I am familiar with my symptoms in the same way that I am familiar with the route to my home. I am aware of all of my thoughts. My vision shifts and my writing style shifts in the direction of the gloomy and flowery prose I’m producing right now. When I’m sad, I write with much greater eloquence. The first thing I would suggest is that you educate yourself about your depressive symptoms. You can purchase one of my books or someone else’s book or curriculum that you have faith in. After that, put them down on paper. You have to be aware of what you’re up against.

2. I Combat My Mind

While some people can be completely zen about this, I can’t. I must temper my acceptance with a combative attitude. My depression is a cruel killer that wants me to commit suicide, and I will not let it succeed. It’s a cunning enemy, and it’s an insidious disease.

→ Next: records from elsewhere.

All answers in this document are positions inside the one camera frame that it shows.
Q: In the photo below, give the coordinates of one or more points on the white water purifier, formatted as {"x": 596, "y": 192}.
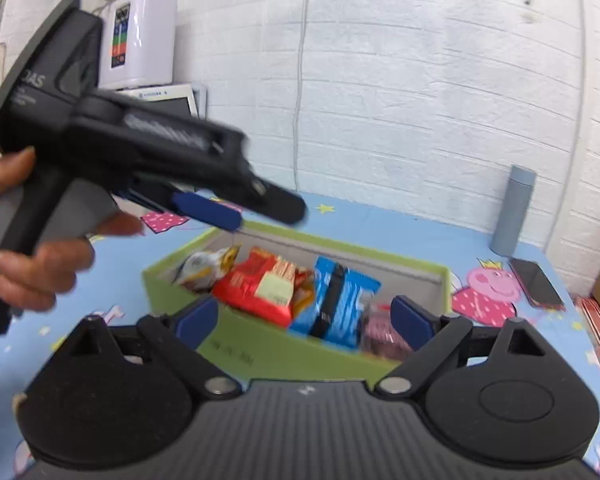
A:
{"x": 150, "y": 35}

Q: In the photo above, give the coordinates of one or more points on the red snack packet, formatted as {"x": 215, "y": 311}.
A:
{"x": 245, "y": 285}

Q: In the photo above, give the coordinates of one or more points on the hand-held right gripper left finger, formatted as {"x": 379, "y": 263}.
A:
{"x": 200, "y": 320}

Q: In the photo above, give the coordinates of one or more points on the silver foil snack packet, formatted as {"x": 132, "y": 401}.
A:
{"x": 200, "y": 267}

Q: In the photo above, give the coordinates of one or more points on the person's left hand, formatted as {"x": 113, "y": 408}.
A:
{"x": 45, "y": 270}

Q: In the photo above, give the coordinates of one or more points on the blue star print tablecloth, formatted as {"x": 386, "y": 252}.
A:
{"x": 420, "y": 240}

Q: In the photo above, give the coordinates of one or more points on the dark smartphone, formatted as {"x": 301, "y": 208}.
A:
{"x": 537, "y": 285}

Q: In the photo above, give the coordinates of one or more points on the green cardboard box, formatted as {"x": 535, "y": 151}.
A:
{"x": 280, "y": 355}

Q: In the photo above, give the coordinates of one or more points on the blue snack packet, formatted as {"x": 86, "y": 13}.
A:
{"x": 352, "y": 300}

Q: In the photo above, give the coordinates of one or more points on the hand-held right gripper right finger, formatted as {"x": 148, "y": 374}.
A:
{"x": 410, "y": 320}

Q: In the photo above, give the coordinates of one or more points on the pink snack packet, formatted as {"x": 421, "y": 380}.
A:
{"x": 380, "y": 330}

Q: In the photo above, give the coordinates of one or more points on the white machine with screen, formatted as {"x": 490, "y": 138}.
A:
{"x": 180, "y": 92}

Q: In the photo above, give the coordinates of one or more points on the grey bottle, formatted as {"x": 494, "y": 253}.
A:
{"x": 512, "y": 210}

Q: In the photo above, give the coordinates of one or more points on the white wall conduit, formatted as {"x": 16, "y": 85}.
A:
{"x": 581, "y": 110}

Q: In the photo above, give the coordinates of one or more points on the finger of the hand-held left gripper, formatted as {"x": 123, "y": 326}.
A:
{"x": 210, "y": 212}
{"x": 280, "y": 205}

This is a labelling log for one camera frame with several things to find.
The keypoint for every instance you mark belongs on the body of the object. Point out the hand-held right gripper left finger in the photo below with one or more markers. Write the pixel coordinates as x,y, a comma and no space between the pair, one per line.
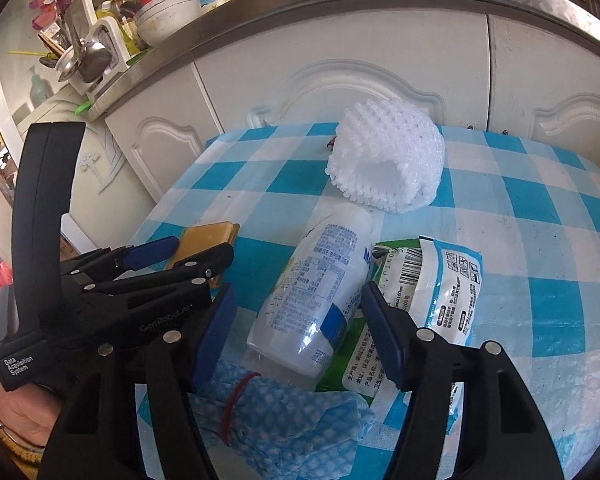
220,330

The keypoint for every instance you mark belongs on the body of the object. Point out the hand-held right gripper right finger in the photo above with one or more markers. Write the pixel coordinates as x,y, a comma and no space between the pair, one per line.
384,335

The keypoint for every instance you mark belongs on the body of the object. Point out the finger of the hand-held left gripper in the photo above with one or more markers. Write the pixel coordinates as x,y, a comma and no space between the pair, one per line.
150,251
200,267

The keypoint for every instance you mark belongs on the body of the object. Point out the gold brown small box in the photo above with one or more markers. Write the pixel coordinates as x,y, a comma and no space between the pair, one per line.
207,234

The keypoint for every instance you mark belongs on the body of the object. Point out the clear plastic bottle blue label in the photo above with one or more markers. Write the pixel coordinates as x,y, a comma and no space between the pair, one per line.
310,285

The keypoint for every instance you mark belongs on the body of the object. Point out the green white wipes packet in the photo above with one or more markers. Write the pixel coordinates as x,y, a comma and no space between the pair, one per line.
394,252

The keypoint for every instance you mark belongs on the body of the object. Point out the white blue wipes packet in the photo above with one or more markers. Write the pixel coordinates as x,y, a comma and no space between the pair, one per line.
454,290

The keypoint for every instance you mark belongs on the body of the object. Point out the green plastic clip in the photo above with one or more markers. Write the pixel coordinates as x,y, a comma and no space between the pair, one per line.
85,107

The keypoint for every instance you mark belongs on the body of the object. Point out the blue dotted cleaning cloth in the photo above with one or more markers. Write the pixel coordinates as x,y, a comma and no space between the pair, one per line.
290,425

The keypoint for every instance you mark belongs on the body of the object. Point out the steel ladle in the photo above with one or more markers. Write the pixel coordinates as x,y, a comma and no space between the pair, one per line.
95,62

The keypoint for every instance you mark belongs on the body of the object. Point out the blue white checked tablecloth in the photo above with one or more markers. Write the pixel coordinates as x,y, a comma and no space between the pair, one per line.
519,240

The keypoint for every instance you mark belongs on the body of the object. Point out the bundle of wooden chopsticks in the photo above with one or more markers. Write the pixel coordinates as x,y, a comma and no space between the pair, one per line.
52,45

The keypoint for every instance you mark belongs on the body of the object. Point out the white foam fruit net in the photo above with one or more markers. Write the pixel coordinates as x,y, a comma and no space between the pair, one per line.
389,155

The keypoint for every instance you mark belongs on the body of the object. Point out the green small sachet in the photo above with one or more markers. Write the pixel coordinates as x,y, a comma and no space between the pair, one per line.
137,54

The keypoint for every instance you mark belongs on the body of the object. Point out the white spice rack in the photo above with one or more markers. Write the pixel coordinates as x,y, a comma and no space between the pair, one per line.
111,35

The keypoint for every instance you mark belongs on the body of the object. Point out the row of seasoning bottles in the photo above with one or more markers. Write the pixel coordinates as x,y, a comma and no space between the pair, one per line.
125,15

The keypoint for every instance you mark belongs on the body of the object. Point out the large white bowl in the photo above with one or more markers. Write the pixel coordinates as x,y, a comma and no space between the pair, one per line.
165,25

Observe how strange this terminology is. As I’m writing this, I’m sad, but not to the point where it’s ruining my day like it did yesterday. I’m fighting back. I think of poetry, “Rage, rage against the dying of the light!” and everything else I’ve missed in life because of this sickness, but I won’t let myself remain in that mindset. Depression is STRANGE.

3. I Reject the Excitement

I have to turn off the television and stop listening to music, but I don’t always succeed in doing so. I’m drawn to the TV, especially the gloomy stuff, but I’m strong, and you are too. Eventually, we can get ourselves off the internet and out of the house, into the bright light of the day.

Last night, it snowed in Portland, Oregon, and the scenery outside is stunningly bright and gorgeous. My mind doesn’t continuously focus on it! How about a beauty loop?

4. I Contact My Treatment Team and Take My Prescriptions

I also take prescriptions and get help, at last. When I am healthy, I have to do this. When I’m depressed, it’s frequently too difficult. We need to be ready in advance. Our depression is known by many of us by a name. For several years, I referred to it as the “black blanket,” but nowadays, it occurs less frequently, and I can just describe it as a negative mood.

I don’t stay depressed for years at a stretch anymore. As I am right now, I occasionally experience sadness for a few days, but it passes. I am aware of what has to be done to put an end to this compulsive, repetitive behavior. I make use of my books. When the darkness falls, they are my pals.

Bipolar Disorder Includes Depression as A Symptom

Keep in mind that your despair is a result of your bipolar disorder, even if you are feeling down today. It is just a mental health disorder. It is treatable and does not define who you are.

In conclusion, keep in mind that your mood is not you. You will be okay because your SELF is holy. Obsessive thinking and music tracking are two signs that may cease. Evita, I’ll get back to you shortly!